* **Supplied data**:
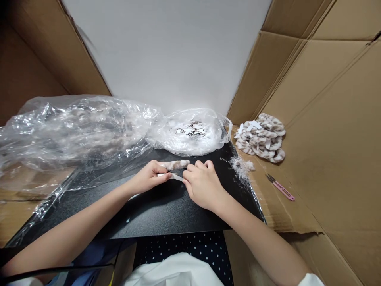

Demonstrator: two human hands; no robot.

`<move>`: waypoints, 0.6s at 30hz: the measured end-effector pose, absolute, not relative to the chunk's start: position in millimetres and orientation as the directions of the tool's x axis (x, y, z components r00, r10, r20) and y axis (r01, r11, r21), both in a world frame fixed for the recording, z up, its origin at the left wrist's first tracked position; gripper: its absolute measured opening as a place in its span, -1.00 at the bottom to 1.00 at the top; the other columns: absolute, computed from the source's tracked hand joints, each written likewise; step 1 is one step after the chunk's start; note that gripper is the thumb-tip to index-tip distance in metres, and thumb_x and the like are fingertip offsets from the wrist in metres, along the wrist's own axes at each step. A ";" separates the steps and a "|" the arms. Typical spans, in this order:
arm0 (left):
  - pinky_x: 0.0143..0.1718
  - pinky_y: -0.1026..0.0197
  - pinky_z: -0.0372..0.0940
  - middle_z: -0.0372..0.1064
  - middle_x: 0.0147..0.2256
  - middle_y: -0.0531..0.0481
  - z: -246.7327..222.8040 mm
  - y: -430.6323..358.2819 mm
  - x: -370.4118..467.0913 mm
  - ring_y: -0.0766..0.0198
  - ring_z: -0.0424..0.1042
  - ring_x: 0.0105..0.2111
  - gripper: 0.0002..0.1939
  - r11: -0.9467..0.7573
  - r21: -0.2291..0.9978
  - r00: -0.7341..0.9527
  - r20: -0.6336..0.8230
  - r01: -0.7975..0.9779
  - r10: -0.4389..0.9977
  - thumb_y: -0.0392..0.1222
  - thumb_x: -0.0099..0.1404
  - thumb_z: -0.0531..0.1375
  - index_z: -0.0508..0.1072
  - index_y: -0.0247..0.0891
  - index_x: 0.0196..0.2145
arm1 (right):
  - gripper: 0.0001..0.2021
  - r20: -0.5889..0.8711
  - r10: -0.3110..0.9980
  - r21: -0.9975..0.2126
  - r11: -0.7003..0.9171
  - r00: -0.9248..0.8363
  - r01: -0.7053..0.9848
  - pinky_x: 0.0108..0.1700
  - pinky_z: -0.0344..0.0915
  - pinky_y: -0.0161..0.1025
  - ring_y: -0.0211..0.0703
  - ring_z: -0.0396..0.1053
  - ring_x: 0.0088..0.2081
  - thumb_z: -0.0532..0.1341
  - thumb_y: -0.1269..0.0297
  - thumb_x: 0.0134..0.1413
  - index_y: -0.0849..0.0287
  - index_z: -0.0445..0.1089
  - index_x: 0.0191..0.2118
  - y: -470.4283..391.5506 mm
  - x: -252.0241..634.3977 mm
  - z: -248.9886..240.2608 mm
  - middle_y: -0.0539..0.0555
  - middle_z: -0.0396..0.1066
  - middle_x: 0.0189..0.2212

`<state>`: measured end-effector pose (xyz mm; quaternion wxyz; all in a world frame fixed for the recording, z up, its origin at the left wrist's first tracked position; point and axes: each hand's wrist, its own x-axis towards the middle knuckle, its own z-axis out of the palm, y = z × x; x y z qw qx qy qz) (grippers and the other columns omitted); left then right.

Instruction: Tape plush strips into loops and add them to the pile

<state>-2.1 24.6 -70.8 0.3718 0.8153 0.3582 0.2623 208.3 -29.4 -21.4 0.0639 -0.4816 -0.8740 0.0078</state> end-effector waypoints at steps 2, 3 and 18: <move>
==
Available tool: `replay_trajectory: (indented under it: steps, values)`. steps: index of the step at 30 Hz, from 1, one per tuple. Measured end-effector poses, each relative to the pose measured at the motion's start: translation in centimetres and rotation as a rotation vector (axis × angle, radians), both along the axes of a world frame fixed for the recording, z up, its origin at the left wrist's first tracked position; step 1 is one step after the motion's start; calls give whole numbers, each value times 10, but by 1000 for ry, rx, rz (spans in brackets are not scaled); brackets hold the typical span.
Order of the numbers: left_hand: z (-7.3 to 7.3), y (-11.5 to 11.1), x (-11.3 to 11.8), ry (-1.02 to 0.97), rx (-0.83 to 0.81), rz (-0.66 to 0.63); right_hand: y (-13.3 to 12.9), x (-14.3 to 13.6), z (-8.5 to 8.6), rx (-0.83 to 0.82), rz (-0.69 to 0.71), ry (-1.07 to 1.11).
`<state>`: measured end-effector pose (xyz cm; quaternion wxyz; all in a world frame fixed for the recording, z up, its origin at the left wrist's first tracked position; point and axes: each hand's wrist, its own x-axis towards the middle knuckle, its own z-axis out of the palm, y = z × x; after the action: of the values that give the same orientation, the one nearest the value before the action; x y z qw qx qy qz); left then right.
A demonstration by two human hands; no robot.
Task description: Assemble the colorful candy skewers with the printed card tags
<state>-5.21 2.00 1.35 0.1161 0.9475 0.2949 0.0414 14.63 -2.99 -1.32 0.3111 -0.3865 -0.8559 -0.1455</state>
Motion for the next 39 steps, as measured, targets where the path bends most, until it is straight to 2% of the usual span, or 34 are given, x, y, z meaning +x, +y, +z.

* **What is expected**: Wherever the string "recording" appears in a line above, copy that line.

* **Solution for this exercise**:
`<move>`: waypoints, 0.6s at 30hz: the measured end-effector pose, absolute, not relative to the chunk's start: position in millimetres and orientation as the directions of the tool's x axis (x, y, z components r00, r10, r20) and y axis (r01, r11, r21), both in a world frame fixed for the recording, z up, its origin at the left wrist's first tracked position; gripper: its absolute measured opening as a place in its span, -1.00 at the bottom to 1.00 at the top; the other columns: absolute, computed from the source's tracked hand joints, each written likewise; step 1 is one step after the chunk's start; note that gripper is the thumb-tip to index-tip distance in metres, and thumb_x and the like are fingertip offsets from the wrist in metres, along the wrist's own axes at each step. A ";" separates the steps and a "|" the arms. Typical spans, in this order:
`<state>`: measured end-effector pose (xyz mm; quaternion wxyz; all in a world frame fixed for the recording, z up, its origin at the left wrist's first tracked position; point and axes: each hand's wrist, its own x-axis towards the middle knuckle, its own z-axis out of the palm, y = z × x; x y z qw qx qy qz) (grippers and the other columns omitted); left then right.
Available tool: `replay_trajectory: (indented under it: steps, values)`. steps: index of the step at 30 Hz, from 1, one per tuple. Measured end-effector poses, each relative to the pose measured at the motion's start: translation in centimetres and rotation as a rotation vector (axis × angle, radians), both along the axes of a world frame fixed for the recording, z up, its origin at the left wrist's first tracked position; step 1 is one step after the motion's start; calls give whole numbers, each value times 10, but by 1000 for ry, rx, rz (spans in brackets are not scaled); brackets hold the typical span.
`<state>`: measured end-effector pose (xyz cm; quaternion wxyz; all in a world frame fixed for the recording, z up, its origin at the left wrist's first tracked position; point and axes: each hand's wrist, its own x-axis towards the middle knuckle, its own z-axis out of the palm, y = z × x; after the action: of the values that give the same orientation, the one nearest the value before the action; x y z qw qx qy qz); left then right.

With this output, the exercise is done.